■ **Problem details**
The exercise calls for the lines from the one containing "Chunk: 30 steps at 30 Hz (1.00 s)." to the end of the data below to be output exactly, pictures excluded.

■ **Stored data**
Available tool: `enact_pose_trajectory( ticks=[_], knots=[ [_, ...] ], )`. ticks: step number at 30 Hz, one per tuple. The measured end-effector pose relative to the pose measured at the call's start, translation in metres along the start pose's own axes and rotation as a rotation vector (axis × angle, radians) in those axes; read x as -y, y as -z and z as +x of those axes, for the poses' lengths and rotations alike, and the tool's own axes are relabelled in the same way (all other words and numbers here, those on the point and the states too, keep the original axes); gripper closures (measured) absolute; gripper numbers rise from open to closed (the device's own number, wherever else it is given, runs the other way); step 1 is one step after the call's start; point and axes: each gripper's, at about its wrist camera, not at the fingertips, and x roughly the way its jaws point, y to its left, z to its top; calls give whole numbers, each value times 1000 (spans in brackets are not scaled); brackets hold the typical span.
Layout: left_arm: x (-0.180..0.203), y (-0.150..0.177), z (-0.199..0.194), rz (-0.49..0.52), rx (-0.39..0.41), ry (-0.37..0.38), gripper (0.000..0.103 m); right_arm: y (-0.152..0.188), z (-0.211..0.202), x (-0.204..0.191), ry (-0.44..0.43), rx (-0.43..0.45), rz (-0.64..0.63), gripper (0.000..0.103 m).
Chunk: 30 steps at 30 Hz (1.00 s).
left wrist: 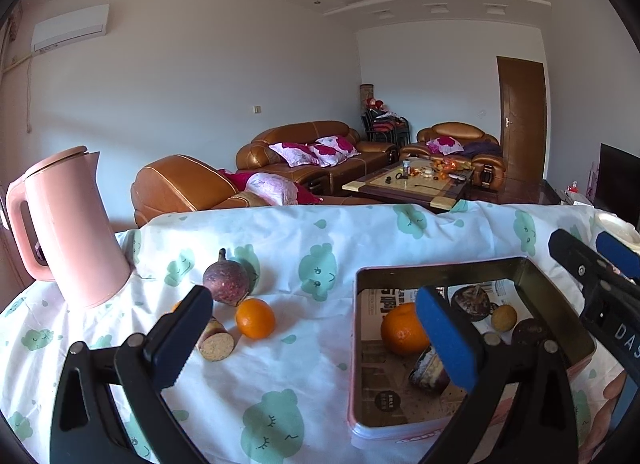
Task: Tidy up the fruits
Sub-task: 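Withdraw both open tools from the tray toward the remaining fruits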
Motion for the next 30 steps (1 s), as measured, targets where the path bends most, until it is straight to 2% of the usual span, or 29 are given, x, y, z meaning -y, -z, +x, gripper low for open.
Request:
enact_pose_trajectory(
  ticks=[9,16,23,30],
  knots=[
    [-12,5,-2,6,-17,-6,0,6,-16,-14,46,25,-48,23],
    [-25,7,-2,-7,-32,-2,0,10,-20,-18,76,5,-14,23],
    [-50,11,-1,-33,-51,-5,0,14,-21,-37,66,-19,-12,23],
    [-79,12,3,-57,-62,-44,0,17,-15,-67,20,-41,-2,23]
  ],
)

■ **Response to this exercise**
Chunk: 30 steps at 30 Hz (1.00 s).
left wrist: 
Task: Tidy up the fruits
Sub-task: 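Withdraw both open tools from the tray toward the remaining fruits
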Motion for the next 30 steps (1 s), as measured, targets where the path bends most, until it is straight to 2% of the usual span, or 29 are given, x, y, z meaning -y, -z, +x, gripper low for open.
Request:
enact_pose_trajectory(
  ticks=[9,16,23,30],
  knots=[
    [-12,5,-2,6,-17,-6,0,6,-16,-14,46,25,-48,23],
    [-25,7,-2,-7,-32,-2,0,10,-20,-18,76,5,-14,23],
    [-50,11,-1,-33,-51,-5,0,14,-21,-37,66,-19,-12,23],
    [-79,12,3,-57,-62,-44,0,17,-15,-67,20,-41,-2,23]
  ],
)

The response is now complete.